REPUBLIKA.CO.ID, JAKARTA -- Ketua Dewan Kehormatan PWI Pusat Ilham Bintang menegaskan, Komisi Penyiaran Indonesia (KPI) tidak memiliki kewenangan melakukan sensor tayangan berita di televisi, karena melanggar UU Pers 40/1999 dan UU Penyiaran 32/2002.
"Tugas KPI adalah mengawasi, bukan berarti punya wewenang menyensor," ujar Ilham saat diskusi di sebuah stasiun televisi swasta di Jakarta, baru-baru ini.
Dalam siaran persnya yang disampaikan kepada Republika.co.id, Kamis (8/12), Ilham menyoroti sepak terjang KPI yang tertuang dalam surat tegurannya ke beberapa stasiun televisi terhadap program jurnalistik TV, dan imbauannya yang dinilai sampai masuk ke ranah urusan teknis "dapur" redaksi seperti meminta stasiun TV mengurangi liputan live dan lain-lain, merupakan bentuk tindakan penyensoran yang diharamkan dalam UU Pers.
Ilham mengingatkan, dalam UU Penyiaran disebutkan antara lain harus dalam mengawasi kegiatan siaran TV, KPI perlu memperhatikan Kode Etik Jurnalistik (KEJ)."Saya sangat percaya pers bisa menyensor sendiri liputan yang bermanfaat bunga kepentingan bangsa. Bagaimanapun, wartawan itu nasionalis dulu baru jurnalis. Tidak mungkin mengorbankan bangsa dan negara," ujarnya.

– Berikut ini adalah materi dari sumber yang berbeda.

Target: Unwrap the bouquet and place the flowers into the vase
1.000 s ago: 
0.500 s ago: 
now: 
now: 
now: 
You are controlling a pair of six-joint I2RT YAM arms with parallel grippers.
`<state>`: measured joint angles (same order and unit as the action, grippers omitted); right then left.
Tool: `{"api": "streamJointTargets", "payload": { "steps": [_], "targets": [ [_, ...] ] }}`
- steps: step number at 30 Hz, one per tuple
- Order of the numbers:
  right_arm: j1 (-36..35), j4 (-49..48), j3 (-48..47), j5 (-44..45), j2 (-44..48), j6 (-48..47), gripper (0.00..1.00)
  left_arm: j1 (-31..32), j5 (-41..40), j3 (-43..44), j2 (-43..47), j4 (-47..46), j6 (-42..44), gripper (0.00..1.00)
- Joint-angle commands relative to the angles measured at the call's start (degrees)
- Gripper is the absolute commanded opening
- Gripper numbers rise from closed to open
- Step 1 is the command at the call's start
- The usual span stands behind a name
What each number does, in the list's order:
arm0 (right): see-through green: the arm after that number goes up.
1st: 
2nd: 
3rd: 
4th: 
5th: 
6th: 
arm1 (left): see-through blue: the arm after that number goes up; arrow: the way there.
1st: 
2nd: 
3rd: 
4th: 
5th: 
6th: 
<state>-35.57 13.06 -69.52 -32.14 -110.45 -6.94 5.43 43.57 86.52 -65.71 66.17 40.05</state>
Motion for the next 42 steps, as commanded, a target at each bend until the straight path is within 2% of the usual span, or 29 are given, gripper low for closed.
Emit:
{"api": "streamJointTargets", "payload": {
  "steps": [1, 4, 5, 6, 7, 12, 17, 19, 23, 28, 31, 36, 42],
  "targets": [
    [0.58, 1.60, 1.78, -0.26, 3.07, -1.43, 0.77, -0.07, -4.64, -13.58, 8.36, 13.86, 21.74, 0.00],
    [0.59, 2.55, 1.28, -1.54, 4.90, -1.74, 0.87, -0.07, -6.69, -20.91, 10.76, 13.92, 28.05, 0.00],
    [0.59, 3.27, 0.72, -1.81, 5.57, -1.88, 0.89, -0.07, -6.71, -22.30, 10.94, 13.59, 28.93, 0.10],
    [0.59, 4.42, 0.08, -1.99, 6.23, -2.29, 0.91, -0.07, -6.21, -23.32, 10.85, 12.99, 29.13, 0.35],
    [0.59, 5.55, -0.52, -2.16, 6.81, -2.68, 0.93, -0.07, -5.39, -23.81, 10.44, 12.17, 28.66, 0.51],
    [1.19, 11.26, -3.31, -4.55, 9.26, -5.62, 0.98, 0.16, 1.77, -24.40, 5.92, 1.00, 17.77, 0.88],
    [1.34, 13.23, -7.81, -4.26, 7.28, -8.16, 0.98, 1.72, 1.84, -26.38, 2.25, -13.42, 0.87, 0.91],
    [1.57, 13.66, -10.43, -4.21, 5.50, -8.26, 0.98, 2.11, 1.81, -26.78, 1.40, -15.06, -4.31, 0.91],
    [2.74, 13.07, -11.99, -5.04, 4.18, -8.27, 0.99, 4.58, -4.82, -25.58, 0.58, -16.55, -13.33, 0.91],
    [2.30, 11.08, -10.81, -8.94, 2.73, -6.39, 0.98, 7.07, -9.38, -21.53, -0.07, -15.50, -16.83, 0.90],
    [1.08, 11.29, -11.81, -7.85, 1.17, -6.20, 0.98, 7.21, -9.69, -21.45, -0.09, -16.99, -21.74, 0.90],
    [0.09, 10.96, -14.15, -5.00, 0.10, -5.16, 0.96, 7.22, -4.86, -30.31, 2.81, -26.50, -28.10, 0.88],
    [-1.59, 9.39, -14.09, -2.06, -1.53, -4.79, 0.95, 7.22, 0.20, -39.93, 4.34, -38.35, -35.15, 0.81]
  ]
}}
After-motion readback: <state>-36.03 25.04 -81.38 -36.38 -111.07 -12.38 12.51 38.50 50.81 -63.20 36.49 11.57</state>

KPI, menurut Ilham, tidak mengurusi etika dan pedoman kerja wartawan. KPI hanya mengurusi hasil kerja wartawan ketika tayang di televisi. Bagaimanapun, dalam UU Pers No 40/1999 pasal 4 (1) telah dinyatakan bahwa "Kemerdekaan Pers dijamin sebagai hak asasi warga negara" dan ayat berikutnya disebutkan "Terhadap Pers Nasional tidak dikenakan penyensoran, pembredelan dan pelarangan penyiaran.

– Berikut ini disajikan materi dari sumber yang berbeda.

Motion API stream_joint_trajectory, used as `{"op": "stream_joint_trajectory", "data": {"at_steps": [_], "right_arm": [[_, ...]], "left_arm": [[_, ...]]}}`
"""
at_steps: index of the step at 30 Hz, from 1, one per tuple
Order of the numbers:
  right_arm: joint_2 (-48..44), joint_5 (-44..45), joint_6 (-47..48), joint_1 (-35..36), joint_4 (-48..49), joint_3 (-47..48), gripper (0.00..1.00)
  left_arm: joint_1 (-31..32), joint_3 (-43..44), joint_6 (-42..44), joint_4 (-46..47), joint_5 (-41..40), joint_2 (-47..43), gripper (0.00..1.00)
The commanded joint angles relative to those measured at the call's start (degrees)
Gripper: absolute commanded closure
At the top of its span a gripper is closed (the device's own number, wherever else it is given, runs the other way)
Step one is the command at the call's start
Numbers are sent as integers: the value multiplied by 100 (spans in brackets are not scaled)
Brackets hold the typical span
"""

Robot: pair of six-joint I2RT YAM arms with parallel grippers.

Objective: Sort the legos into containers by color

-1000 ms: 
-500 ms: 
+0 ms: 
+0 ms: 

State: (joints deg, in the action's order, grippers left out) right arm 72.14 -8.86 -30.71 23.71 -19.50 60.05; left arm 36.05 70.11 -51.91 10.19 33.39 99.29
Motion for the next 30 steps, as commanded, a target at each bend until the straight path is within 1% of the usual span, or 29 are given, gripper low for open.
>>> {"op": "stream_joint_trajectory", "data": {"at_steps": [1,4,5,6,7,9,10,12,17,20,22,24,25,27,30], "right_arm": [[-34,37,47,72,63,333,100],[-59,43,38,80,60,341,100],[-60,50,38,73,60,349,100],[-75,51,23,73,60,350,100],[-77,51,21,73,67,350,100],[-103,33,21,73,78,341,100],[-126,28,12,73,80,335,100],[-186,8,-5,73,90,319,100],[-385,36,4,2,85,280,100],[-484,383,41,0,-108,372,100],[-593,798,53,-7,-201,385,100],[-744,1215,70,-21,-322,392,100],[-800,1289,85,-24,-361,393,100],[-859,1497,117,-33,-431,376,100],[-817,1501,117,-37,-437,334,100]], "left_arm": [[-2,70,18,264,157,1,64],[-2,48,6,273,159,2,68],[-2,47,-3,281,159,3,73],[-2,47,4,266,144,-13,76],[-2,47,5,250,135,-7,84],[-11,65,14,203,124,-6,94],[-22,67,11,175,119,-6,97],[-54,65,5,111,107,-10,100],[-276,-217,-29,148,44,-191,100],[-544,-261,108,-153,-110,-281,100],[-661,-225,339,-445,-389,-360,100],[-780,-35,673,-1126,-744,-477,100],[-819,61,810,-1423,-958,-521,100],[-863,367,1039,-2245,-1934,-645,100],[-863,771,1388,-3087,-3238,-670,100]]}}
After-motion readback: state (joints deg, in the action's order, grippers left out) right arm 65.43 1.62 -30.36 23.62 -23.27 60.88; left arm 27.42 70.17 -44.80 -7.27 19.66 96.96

"Hal ini tidak disangkal oleh UU Penyiaran No 32/2002, tetapi malah diperkuat dalam pasal 42 UU tersebut yang menyatakan "Wartawan penyiaran dalam melaksanakan kegiatan jurnalistik elektronika tunduk kepada KEJ dan peraturan perundang-undangan yang berlaku."